About this exercise ▸ Every line below from the one containing "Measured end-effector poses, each" through the one containing "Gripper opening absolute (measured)" must be transcribed exactly. Omit all lines outside that stretch.

Information shown ▸
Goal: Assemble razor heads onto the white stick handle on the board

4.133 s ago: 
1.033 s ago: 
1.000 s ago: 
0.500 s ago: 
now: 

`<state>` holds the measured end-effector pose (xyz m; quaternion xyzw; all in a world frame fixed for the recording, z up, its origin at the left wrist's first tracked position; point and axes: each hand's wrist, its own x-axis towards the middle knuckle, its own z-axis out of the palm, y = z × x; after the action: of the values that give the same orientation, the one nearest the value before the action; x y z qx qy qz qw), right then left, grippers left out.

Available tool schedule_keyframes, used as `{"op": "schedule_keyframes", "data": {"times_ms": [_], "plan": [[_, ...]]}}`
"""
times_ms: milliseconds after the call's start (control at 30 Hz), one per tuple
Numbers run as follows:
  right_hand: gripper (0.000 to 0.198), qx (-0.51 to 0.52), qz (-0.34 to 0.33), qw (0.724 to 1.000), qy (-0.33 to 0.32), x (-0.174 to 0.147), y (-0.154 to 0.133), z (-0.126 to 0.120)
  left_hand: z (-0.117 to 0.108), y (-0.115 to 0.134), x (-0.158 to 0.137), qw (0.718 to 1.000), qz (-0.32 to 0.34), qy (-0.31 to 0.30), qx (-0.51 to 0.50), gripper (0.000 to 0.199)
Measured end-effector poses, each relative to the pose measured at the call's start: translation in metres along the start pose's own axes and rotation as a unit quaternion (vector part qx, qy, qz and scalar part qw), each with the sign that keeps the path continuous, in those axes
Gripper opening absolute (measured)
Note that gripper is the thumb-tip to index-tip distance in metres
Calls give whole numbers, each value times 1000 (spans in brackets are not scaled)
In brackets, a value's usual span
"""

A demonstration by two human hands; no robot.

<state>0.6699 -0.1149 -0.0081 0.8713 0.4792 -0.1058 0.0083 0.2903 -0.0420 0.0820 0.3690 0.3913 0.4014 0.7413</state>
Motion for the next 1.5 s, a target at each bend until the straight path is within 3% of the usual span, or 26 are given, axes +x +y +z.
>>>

Completed exercise ▸
Measured end-effector poses, each relative to the pose measured at the call's start: translation in metres along the start pose's own axes and rotation as a unit quaternion (vector part qx, qy, qz and scalar part qw), each with the sign that keeps the path continuous, in those axes
Gripper opening absolute (measured)

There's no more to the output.